* PROBLEM REQUIREMENTS:
Return each line of the entries that mentions the word "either".

# # # # # # #

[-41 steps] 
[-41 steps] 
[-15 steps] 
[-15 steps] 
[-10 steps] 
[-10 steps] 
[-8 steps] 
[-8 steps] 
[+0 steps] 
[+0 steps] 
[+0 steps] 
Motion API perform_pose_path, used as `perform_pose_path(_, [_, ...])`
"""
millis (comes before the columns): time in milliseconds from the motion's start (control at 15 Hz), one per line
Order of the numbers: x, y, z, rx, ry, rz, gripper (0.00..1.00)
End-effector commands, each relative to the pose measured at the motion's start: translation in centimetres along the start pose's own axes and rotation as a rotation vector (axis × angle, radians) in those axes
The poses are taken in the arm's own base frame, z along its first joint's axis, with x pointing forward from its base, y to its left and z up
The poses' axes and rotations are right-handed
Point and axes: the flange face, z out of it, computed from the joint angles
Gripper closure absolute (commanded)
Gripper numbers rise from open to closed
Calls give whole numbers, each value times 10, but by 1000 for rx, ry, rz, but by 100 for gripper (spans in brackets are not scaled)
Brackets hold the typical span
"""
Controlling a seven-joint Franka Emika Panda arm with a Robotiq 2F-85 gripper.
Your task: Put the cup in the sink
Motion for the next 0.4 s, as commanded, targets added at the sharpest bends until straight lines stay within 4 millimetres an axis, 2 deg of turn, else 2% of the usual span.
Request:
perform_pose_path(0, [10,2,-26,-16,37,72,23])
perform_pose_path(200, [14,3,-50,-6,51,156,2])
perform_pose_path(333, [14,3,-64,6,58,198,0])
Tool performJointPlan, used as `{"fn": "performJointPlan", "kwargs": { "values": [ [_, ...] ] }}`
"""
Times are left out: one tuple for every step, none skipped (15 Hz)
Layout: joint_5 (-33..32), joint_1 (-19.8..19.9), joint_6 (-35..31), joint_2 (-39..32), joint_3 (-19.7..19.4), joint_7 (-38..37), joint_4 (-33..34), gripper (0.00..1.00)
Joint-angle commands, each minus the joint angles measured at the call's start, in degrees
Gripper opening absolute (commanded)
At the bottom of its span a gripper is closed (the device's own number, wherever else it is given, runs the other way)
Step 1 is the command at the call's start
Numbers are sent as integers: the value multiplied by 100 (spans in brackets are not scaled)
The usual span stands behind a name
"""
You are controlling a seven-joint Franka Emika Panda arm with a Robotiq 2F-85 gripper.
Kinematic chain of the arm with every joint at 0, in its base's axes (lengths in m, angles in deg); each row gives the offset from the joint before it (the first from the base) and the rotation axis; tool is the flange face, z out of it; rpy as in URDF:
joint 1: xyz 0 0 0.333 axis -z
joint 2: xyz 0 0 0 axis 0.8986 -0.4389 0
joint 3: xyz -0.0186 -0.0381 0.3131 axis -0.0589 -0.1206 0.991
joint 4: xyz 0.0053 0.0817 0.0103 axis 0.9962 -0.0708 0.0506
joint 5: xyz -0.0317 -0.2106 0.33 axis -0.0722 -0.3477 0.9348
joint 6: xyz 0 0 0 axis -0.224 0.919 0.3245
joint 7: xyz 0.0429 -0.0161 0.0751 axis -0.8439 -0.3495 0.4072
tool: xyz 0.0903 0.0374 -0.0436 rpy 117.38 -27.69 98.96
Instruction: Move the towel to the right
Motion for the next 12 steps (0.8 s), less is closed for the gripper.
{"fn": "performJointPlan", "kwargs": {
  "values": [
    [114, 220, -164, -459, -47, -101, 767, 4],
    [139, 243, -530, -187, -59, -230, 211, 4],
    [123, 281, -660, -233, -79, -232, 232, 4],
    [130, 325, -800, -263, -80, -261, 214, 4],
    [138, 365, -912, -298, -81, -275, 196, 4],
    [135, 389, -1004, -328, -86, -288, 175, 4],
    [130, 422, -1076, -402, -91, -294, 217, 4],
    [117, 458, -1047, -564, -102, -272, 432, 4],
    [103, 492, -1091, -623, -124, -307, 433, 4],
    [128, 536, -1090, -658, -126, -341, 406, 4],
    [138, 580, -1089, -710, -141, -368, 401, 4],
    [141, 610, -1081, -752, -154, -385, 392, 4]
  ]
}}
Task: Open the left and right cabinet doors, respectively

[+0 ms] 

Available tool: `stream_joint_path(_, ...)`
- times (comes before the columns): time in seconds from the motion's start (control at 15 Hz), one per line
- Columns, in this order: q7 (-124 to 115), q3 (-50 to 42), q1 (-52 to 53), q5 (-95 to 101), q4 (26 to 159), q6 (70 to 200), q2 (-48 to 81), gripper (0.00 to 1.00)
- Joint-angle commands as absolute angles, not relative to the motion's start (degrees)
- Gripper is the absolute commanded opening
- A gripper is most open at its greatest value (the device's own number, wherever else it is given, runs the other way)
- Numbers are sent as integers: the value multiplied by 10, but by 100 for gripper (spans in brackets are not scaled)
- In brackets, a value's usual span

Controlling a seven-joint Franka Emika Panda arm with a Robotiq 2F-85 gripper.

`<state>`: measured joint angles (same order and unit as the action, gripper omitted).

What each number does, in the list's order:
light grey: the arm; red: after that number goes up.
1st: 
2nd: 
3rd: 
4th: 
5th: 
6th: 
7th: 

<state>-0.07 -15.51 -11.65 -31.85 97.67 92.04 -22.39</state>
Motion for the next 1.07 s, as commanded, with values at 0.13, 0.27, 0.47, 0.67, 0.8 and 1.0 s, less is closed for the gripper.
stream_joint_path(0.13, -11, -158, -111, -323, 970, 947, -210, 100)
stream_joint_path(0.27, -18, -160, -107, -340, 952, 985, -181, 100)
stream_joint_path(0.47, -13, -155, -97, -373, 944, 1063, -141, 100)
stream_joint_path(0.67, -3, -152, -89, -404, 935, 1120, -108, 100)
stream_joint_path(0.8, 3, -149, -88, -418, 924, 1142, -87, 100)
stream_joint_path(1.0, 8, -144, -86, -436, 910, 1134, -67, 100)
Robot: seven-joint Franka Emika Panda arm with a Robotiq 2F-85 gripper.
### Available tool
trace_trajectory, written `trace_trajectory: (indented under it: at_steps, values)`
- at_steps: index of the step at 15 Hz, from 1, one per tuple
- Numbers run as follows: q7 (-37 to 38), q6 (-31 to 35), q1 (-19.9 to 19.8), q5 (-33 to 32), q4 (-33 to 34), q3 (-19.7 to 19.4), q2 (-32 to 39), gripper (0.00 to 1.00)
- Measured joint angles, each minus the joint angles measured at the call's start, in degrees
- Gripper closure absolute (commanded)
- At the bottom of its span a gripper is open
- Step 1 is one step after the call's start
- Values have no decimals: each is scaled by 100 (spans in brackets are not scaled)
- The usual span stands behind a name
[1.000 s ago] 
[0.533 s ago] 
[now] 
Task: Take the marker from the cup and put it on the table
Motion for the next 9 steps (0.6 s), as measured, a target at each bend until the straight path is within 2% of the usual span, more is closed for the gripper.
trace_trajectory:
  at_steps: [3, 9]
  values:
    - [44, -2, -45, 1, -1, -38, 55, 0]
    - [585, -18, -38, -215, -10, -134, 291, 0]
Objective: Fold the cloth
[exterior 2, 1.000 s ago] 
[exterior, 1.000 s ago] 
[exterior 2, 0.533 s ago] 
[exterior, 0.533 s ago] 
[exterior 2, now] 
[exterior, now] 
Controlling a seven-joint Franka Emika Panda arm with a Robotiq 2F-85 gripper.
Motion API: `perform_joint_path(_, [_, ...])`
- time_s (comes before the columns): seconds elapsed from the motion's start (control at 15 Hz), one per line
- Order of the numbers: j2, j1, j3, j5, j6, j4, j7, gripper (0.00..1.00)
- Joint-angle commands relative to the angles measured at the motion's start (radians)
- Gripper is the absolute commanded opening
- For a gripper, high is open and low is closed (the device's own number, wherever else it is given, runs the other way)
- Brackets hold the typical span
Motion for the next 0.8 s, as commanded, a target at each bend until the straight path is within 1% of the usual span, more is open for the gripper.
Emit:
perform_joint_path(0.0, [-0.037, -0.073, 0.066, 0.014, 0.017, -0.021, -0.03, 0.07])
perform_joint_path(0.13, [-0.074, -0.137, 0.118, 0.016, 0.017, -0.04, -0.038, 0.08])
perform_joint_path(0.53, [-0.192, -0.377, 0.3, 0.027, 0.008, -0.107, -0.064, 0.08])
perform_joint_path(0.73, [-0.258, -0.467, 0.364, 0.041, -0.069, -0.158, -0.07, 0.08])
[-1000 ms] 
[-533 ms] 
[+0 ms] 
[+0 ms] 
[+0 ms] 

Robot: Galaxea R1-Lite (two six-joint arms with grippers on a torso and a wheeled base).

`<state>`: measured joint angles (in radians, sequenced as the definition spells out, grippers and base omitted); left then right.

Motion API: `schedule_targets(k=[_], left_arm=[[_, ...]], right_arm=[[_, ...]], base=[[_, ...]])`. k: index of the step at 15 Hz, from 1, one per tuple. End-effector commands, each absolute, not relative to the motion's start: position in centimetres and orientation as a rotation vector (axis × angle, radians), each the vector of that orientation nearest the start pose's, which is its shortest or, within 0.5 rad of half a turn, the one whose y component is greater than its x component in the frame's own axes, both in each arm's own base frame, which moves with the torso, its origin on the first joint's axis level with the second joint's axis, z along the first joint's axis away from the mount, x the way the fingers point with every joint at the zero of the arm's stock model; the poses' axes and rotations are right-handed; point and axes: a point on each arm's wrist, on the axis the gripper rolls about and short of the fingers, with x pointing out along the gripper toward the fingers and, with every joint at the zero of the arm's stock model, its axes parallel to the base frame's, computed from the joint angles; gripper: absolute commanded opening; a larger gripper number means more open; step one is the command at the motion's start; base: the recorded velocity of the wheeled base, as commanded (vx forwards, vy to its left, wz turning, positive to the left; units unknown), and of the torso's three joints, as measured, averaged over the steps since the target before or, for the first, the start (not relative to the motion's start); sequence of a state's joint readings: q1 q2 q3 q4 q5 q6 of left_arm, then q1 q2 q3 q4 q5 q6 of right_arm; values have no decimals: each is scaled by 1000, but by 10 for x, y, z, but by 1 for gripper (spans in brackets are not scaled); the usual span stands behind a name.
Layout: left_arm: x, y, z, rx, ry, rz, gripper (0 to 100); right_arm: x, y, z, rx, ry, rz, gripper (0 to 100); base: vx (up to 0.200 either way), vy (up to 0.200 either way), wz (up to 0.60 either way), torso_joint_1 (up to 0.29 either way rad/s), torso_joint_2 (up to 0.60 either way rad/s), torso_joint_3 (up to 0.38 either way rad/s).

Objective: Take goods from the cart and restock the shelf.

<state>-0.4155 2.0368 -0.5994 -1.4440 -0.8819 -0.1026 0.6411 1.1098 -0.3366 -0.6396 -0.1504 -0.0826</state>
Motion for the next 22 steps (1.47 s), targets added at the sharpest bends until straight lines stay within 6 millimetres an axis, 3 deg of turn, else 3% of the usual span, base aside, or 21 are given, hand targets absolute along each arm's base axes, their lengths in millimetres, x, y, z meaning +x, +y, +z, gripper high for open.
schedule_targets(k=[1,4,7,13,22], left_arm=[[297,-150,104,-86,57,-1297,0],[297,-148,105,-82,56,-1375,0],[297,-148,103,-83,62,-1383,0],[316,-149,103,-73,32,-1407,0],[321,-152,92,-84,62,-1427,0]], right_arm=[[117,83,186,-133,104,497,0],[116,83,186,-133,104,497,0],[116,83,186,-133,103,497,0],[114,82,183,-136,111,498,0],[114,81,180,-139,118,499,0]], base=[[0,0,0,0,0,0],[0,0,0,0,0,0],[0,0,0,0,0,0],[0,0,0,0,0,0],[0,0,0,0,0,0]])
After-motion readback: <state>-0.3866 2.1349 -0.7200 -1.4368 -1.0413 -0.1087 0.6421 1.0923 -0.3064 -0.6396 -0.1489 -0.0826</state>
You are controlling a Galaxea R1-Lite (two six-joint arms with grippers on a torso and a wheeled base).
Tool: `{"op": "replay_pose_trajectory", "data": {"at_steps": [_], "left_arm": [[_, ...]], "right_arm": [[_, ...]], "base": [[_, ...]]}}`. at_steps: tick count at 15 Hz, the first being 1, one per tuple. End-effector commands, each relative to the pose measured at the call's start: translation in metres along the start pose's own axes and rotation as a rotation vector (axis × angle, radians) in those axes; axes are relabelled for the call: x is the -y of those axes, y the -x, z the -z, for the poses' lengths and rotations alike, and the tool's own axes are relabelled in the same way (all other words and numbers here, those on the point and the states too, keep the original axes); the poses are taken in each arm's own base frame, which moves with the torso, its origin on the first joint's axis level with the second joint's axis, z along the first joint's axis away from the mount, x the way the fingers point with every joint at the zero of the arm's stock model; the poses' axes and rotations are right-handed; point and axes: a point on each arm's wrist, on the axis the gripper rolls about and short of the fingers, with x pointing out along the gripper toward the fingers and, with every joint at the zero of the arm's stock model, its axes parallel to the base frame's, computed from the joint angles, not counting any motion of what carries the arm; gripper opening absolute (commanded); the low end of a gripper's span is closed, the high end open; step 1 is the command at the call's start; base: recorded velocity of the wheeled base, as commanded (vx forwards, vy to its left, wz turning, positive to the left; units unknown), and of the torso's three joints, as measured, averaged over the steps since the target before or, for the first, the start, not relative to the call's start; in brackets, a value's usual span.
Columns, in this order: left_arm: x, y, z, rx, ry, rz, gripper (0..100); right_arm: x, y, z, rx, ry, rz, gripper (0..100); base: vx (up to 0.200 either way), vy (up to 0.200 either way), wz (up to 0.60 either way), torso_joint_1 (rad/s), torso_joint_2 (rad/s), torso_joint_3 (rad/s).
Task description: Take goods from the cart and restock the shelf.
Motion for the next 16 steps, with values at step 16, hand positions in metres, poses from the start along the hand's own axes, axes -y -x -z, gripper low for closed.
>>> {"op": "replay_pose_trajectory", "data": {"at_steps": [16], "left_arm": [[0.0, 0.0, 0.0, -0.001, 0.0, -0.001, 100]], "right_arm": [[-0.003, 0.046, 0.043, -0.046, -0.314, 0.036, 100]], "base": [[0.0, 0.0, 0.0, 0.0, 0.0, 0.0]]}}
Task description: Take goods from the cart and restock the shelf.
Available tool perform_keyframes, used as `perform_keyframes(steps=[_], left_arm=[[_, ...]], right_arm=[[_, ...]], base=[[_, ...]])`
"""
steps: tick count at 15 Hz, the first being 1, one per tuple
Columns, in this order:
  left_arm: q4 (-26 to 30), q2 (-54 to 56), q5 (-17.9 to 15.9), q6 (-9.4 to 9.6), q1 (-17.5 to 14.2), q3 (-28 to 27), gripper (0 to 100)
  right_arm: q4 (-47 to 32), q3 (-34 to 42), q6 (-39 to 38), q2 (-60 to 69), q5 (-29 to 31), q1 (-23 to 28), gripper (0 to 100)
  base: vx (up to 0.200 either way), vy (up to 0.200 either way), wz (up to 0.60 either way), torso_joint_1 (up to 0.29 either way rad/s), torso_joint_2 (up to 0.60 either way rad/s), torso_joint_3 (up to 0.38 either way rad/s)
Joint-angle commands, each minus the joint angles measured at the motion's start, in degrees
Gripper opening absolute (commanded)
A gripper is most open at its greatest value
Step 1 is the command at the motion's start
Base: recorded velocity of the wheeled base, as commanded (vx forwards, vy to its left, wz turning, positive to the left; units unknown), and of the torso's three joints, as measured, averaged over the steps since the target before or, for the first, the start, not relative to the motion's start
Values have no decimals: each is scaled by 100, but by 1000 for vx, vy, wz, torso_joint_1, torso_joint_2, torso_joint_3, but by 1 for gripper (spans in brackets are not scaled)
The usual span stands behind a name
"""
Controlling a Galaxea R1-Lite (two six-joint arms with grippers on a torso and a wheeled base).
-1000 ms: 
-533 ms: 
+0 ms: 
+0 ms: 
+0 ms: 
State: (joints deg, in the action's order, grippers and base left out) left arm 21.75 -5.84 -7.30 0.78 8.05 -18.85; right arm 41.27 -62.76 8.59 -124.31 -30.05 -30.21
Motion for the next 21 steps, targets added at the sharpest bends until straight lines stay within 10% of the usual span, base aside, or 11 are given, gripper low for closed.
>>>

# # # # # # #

* RESPONSE:
Layout: left_arm: x, y, z, rx, ry, rz, gripper (0 to 100); right_arm: x, y, z, rx, ry, rz, gripper (0 to 100); base: vx (up to 0.200 either way), vy (up to 0.200 either way), wz (up to 0.60 either way), torso_joint_1 (up to 0.29 either way rad/s), torso_joint_2 (up to 0.60 either way rad/s), torso_joint_3 (up to 0.38 either way rad/s).
Columns, in this order: left_arm: x, y, z, rx, ry, rz, gripper (0..100); right_arm: x, y, z, rx, ry, rz, gripper (0..100); base: vx (up to 0.200 either way), vy (up to 0.200 either way), wz (up to 0.60 either way), torso_joint_1 (rad/s), torso_joint_2 (rad/s), torso_joint_3 (rad/s).
  base: vx (up to 0.200 either way), vy (up to 0.200 either way), wz (up to 0.60 either way), torso_joint_1 (up to 0.29 either way rad/s), torso_joint_2 (up to 0.60 either way rad/s), torso_joint_3 (up to 0.38 either way rad/s)

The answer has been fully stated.